Come lavori con il tuo producer Lorenzo Cuscusa? Che tipo di sinergia c’è tra voi?
Io capisco lui, lui capisce me.
Tra di noi è praticamente nato un rapporto d’amicizia, che va oltre all’aspetto lavorativo, lui diciamo che rappresenta la parte più razionale e tecnica del mio progetto, io rappresento la parte disordinata Ahaha.
Oggi, con i social, ogni artista ha una vetrina costante.

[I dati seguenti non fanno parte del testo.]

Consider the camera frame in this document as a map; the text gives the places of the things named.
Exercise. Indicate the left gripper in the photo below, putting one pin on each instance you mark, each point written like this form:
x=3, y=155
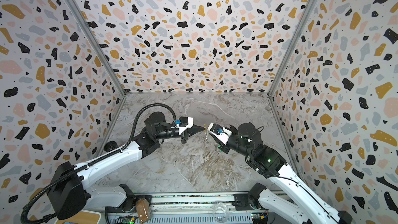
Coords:
x=195, y=128

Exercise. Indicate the steel split keyring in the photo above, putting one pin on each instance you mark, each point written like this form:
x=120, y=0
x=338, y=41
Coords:
x=205, y=135

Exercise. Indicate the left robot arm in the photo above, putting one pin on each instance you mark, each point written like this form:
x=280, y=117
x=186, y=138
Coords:
x=70, y=194

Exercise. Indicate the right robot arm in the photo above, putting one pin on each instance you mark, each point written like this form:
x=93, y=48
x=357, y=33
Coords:
x=305, y=206

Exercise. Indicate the clear glass jar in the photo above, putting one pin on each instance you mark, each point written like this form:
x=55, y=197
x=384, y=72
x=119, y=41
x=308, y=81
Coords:
x=221, y=212

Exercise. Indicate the black round lens cap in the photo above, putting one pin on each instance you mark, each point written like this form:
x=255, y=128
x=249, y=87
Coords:
x=110, y=146

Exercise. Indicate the brown circuit box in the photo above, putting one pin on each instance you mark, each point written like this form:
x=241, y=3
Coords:
x=143, y=210

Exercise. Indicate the wooden board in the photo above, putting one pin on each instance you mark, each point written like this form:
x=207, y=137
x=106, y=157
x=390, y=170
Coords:
x=82, y=217

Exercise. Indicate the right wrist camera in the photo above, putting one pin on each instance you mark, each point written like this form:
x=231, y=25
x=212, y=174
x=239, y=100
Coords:
x=224, y=133

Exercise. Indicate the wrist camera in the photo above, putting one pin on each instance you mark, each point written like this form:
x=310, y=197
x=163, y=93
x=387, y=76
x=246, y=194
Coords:
x=224, y=133
x=183, y=123

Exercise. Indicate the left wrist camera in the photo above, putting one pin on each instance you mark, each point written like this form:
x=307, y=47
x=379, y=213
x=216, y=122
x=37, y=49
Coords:
x=183, y=123

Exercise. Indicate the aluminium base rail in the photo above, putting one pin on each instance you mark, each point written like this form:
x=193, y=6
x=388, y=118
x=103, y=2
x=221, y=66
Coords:
x=196, y=208

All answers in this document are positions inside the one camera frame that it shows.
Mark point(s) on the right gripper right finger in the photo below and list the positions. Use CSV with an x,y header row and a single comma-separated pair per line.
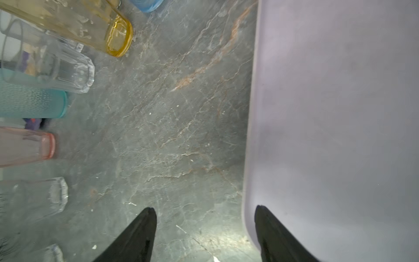
x,y
276,242

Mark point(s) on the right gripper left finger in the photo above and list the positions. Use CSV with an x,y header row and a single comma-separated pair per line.
x,y
135,243

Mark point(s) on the lilac plastic tray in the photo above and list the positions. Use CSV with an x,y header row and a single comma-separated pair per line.
x,y
333,133

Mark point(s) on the teal drinking glass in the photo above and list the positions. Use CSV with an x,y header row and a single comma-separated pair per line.
x,y
19,101

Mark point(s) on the yellow drinking glass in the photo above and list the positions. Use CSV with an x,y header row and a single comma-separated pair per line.
x,y
98,24

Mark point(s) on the blue drinking glass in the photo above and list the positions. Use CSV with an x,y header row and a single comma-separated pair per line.
x,y
146,6

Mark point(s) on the clear glass middle left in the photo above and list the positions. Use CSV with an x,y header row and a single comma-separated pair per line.
x,y
25,202

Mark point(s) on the clear glass front left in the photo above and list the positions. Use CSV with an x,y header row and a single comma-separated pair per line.
x,y
19,247

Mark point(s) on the pink drinking glass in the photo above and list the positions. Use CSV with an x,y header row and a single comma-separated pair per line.
x,y
21,146

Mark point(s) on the clear ribbed glass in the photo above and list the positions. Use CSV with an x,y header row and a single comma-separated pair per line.
x,y
34,58

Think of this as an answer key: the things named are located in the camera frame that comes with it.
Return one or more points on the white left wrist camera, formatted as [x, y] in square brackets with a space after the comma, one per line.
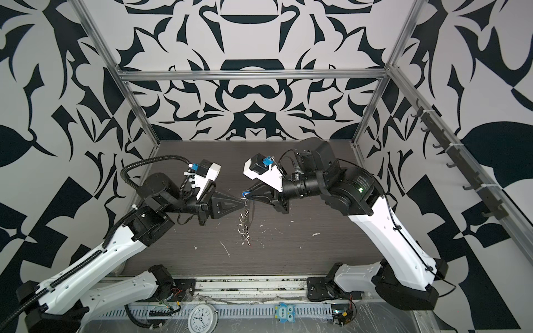
[201, 174]

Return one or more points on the black wall hook rail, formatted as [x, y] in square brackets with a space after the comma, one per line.
[462, 160]

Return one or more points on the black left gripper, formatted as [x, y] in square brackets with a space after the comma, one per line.
[212, 206]

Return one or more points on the small electronics board left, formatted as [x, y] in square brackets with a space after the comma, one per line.
[165, 309]

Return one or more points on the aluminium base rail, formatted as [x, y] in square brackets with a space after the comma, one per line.
[240, 289]

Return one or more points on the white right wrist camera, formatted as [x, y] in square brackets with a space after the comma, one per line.
[265, 169]

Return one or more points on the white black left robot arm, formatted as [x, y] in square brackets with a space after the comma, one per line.
[71, 298]

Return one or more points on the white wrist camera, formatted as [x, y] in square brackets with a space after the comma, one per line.
[265, 169]
[201, 174]

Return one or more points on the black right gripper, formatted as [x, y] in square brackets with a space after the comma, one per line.
[257, 190]

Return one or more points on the small electronics board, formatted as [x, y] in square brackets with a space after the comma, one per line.
[343, 313]
[165, 309]

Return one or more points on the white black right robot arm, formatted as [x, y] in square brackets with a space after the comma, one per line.
[405, 276]

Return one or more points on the white slotted cable duct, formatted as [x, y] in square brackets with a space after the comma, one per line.
[260, 311]

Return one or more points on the round white analog clock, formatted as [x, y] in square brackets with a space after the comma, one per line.
[203, 319]

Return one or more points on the small electronics board right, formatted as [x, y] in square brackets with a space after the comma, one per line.
[343, 313]

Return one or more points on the blue owl figure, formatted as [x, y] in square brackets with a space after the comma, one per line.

Quanto ti appartiene questa dimensione digitale?
Non mi definisco troppo “social”, diciamo il giusto.
Hai una routine creativa oppure scrivi solo quando arriva l’urgenza?
Non ho nessuna routine creativa, scrivo per bisogno.
Che consiglio daresti a chi vuole iniziare un percorso musicale autentico e personale?
Gli/le direi di lasciarsi trasportare dai propri sogni e dalle proprie emozioni, senza ascoltare alcuna influenza esterna, solo noi siamo pienamente consapevoli dei nostri sentimenti.
Cosa ti emoziona ancora, dopo anni, nel fare musica?
Non sono tantissimi anni che faccio musica ahah.
Diciamo che mi emoziona un po’ tutto, partendo dal pensiero viscerale del perché ho scritto quel brano, all’ansia dello studio, all’adrenalina del palco.